_TASK_:
Without changing a single word, set down all of the records.

-=-=-

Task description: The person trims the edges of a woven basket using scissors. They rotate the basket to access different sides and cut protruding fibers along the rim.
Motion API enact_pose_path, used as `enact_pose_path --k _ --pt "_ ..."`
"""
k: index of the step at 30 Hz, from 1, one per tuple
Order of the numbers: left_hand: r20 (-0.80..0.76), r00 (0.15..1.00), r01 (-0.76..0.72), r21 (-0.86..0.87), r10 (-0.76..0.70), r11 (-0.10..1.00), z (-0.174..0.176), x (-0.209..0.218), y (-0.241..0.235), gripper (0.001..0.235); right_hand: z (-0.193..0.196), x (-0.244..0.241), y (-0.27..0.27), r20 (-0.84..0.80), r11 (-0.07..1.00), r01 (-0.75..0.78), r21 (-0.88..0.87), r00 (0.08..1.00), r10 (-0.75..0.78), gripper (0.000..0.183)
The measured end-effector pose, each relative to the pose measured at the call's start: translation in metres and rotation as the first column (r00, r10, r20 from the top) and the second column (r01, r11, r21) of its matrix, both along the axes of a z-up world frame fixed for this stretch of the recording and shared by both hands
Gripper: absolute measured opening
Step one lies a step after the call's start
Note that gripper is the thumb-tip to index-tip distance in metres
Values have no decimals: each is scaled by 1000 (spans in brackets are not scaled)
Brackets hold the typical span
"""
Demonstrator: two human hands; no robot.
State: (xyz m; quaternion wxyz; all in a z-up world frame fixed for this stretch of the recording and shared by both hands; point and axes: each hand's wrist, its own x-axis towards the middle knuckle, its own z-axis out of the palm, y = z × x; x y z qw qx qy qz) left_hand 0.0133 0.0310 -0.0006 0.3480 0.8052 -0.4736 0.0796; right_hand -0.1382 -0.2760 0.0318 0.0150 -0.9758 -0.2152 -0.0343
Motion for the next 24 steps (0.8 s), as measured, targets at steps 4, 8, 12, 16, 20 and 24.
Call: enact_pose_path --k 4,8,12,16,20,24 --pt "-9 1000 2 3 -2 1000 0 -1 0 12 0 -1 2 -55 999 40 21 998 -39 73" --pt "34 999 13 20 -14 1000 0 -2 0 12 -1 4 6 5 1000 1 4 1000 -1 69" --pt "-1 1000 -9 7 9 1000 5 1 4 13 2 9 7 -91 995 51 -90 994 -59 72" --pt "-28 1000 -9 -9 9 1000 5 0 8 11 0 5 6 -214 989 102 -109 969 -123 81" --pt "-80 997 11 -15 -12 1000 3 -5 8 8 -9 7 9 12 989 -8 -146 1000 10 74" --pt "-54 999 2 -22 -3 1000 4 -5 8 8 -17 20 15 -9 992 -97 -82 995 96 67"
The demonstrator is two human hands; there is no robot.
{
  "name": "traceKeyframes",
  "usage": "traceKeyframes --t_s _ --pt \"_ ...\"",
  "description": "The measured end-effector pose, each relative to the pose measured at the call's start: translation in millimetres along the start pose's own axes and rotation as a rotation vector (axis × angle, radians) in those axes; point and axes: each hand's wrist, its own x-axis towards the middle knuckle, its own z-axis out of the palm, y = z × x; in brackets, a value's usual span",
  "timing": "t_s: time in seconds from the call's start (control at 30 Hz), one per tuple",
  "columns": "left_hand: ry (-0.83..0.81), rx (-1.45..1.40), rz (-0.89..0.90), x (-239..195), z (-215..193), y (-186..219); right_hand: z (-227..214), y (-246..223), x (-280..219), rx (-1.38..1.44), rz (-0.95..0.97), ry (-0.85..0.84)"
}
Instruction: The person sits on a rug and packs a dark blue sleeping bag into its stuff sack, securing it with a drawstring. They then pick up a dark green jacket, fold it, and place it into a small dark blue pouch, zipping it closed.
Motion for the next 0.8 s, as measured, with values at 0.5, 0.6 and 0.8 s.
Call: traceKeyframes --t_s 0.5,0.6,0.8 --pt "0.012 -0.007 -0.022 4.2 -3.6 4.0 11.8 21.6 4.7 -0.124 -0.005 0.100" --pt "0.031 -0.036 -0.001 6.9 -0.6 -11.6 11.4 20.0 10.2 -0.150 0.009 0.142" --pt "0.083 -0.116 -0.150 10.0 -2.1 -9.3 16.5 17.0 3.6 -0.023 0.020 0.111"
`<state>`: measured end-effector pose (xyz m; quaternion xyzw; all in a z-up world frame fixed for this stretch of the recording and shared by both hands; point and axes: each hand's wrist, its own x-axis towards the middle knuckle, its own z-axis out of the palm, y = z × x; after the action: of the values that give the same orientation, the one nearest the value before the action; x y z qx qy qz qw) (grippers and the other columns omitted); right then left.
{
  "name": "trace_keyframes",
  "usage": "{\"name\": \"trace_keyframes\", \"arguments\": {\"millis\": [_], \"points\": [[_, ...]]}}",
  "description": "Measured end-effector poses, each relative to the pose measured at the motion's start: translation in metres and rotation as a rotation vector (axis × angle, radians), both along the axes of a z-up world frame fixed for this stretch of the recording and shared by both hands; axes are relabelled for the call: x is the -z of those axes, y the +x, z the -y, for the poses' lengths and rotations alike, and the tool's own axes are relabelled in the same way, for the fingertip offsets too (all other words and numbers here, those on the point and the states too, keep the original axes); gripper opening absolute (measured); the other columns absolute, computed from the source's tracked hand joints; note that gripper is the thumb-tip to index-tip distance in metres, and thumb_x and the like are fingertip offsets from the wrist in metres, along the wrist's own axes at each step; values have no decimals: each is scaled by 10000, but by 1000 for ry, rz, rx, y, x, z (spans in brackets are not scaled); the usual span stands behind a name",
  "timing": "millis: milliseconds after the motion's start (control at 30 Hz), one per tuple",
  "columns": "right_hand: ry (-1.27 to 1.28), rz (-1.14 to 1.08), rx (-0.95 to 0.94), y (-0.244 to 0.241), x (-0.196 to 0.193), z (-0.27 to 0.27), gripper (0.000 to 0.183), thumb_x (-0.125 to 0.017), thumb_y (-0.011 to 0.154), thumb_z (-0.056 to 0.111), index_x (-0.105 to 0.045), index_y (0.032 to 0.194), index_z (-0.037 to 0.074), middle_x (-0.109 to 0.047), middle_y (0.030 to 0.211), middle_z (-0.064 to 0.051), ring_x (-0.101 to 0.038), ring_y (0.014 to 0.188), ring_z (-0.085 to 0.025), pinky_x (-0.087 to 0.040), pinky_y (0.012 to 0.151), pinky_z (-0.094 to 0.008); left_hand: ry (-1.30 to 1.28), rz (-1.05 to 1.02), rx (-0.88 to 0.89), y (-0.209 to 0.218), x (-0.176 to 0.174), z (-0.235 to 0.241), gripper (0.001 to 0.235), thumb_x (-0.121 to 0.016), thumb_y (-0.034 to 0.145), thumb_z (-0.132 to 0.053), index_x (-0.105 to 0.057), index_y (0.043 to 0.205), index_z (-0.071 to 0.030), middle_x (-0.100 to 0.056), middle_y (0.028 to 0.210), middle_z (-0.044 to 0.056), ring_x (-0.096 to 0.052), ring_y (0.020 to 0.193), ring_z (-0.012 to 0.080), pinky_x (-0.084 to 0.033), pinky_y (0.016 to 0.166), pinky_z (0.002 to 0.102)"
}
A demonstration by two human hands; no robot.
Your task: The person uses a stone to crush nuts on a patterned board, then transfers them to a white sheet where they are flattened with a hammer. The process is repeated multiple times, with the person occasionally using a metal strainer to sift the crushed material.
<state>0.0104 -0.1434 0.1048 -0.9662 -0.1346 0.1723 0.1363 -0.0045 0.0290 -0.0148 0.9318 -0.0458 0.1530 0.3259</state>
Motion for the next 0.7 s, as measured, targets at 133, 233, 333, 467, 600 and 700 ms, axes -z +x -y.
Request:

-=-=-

_WRITTEN SOLUTION_:
Task description: The person trims the edges of a woven basket using scissors. They rotate the basket to access different sides and cut protruding fibers along the rim.
Motion API enact_pose_path, used as `enact_pose_path --k _ --pt "_ ..."`
"""
k: index of the step at 30 Hz, from 1, one per tuple
Order of the numbers: left_hand: r20 (-0.80..0.76), r00 (0.15..1.00), r01 (-0.76..0.72), r21 (-0.86..0.87), r10 (-0.76..0.70), r11 (-0.10..1.00), z (-0.174..0.176), x (-0.209..0.218), y (-0.241..0.235), gripper (0.001..0.235); right_hand: z (-0.193..0.196), x (-0.244..0.241), y (-0.27..0.27), r20 (-0.84..0.80), r11 (-0.07..1.00), r01 (-0.75..0.78), r21 (-0.88..0.87), r00 (0.08..1.00), r10 (-0.75..0.78), gripper (0.000..0.183)
The measured end-effector pose, each relative to the pose measured at the call's start: translation in metres and rotation as the first column (r00, r10, r20 from the top) and the second column (r01, r11, r21) of its matrix, both along the axes of a z-up world frame fixed for this stretch of the recording and shared by both hands
Gripper: absolute measured opening
Step one lies a step after the call's start
Note that gripper is the thumb-tip to index-tip distance in metres
Values have no decimals: each is scaled by 1000 (spans in brackets are not scaled)
Brackets hold the typical span
"""
Demonstrator: two human hands; no robot.
State: (xyz m; quaternion wxyz; all in a z-up world frame fixed for this stretch of the recording and shared by both hands; point and axes: each hand's wrist, its own x-axis towards the middle knuckle, its own z-axis out of the palm, y = z × x; x y z qw qx qy qz) left_hand 0.0133 0.0310 -0.0006 0.3480 0.8052 -0.4736 0.0796; right_hand -0.1382 -0.2760 0.0318 0.0150 -0.9758 -0.2152 -0.0343
Motion for the next 24 steps (0.8 s), as measured, targets at steps 4, 8, 12, 16, 20 and 24.
Call: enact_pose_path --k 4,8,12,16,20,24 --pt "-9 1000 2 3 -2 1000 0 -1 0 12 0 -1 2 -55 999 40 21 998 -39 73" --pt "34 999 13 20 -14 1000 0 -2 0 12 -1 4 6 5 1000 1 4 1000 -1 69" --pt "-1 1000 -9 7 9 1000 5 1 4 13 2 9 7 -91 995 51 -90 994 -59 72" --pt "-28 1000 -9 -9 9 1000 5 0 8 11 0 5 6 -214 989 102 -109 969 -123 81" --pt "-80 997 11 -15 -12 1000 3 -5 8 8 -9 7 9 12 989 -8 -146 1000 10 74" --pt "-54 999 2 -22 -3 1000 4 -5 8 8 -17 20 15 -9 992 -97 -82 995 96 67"
The demonstrator is two human hands; there is no robot.
{
  "name": "traceKeyframes",
  "usage": "traceKeyframes --t_s _ --pt \"_ ...\"",
  "description": "The measured end-effector pose, each relative to the pose measured at the call's start: translation in millimetres along the start pose's own axes and rotation as a rotation vector (axis × angle, radians) in those axes; point and axes: each hand's wrist, its own x-axis towards the middle knuckle, its own z-axis out of the palm, y = z × x; in brackets, a value's usual span",
  "timing": "t_s: time in seconds from the call's start (control at 30 Hz), one per tuple",
  "columns": "left_hand: ry (-0.83..0.81), rx (-1.45..1.40), rz (-0.89..0.90), x (-239..195), z (-215..193), y (-186..219); right_hand: z (-227..214), y (-246..223), x (-280..219), rx (-1.38..1.44), rz (-0.95..0.97), ry (-0.85..0.84)"
}
Instruction: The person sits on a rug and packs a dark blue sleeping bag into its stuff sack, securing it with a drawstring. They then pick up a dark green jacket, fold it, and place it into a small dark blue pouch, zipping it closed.
Motion for the next 0.8 s, as measured, with values at 0.5, 0.6 and 0.8 s.
Call: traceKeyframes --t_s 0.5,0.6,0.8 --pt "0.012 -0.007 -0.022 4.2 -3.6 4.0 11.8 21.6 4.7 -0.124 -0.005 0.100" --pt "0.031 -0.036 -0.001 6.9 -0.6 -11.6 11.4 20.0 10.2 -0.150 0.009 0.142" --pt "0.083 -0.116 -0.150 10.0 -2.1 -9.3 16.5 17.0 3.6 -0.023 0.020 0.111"
`<state>`: measured end-effector pose (xyz m; quaternion xyzw; all in a z-up world frame fixed for this stretch of the recording and shared by both hands; point and axes: each hand's wrist, its own x-axis towards the middle knuckle, its own z-axis out of the palm, y = z × x; after the action: of the values that give the same orientation, the one nearest the value before the action; x y z qx qy qz qw) (grippers and the other columns omitted); right then left.
{
  "name": "trace_keyframes",
  "usage": "{\"name\": \"trace_keyframes\", \"arguments\": {\"millis\": [_], \"points\": [[_, ...]]}}",
  "description": "Measured end-effector poses, each relative to the pose measured at the motion's start: translation in metres and rotation as a rotation vector (axis × angle, radians), both along the axes of a z-up world frame fixed for this stretch of the recording and shared by both hands; axes are relabelled for the call: x is the -z of those axes, y the +x, z the -y, for the poses' lengths and rotations alike, and the tool's own axes are relabelled in the same way, for the fingertip offsets too (all other words and numbers here, those on the point and the states too, keep the original axes); gripper opening absolute (measured); the other columns absolute, computed from the source's tracked hand joints; note that gripper is the thumb-tip to index-tip distance in metres, and thumb_x and the like are fingertip offsets from the wrist in metres, along the wrist's own axes at each step; values have no decimals: each is scaled by 10000, but by 1000 for ry, rz, rx, y, x, z (spans in brackets are not scaled); the usual span stands behind a name",
  "timing": "millis: milliseconds after the motion's start (control at 30 Hz), one per tuple",
  "columns": "right_hand: ry (-1.27 to 1.28), rz (-1.14 to 1.08), rx (-0.95 to 0.94), y (-0.244 to 0.241), x (-0.196 to 0.193), z (-0.27 to 0.27), gripper (0.000 to 0.183), thumb_x (-0.125 to 0.017), thumb_y (-0.011 to 0.154), thumb_z (-0.056 to 0.111), index_x (-0.105 to 0.045), index_y (0.032 to 0.194), index_z (-0.037 to 0.074), middle_x (-0.109 to 0.047), middle_y (0.030 to 0.211), middle_z (-0.064 to 0.051), ring_x (-0.101 to 0.038), ring_y (0.014 to 0.188), ring_z (-0.085 to 0.025), pinky_x (-0.087 to 0.040), pinky_y (0.012 to 0.151), pinky_z (-0.094 to 0.008); left_hand: ry (-1.30 to 1.28), rz (-1.05 to 1.02), rx (-0.88 to 0.89), y (-0.209 to 0.218), x (-0.176 to 0.174), z (-0.235 to 0.241), gripper (0.001 to 0.235), thumb_x (-0.121 to 0.016), thumb_y (-0.034 to 0.145), thumb_z (-0.132 to 0.053), index_x (-0.105 to 0.057), index_y (0.043 to 0.205), index_z (-0.071 to 0.030), middle_x (-0.100 to 0.056), middle_y (0.028 to 0.210), middle_z (-0.044 to 0.056), ring_x (-0.096 to 0.052), ring_y (0.020 to 0.193), ring_z (-0.012 to 0.080), pinky_x (-0.084 to 0.033), pinky_y (0.016 to 0.166), pinky_z (0.002 to 0.102)"
}
A demonstration by two human hands; no robot.
Your task: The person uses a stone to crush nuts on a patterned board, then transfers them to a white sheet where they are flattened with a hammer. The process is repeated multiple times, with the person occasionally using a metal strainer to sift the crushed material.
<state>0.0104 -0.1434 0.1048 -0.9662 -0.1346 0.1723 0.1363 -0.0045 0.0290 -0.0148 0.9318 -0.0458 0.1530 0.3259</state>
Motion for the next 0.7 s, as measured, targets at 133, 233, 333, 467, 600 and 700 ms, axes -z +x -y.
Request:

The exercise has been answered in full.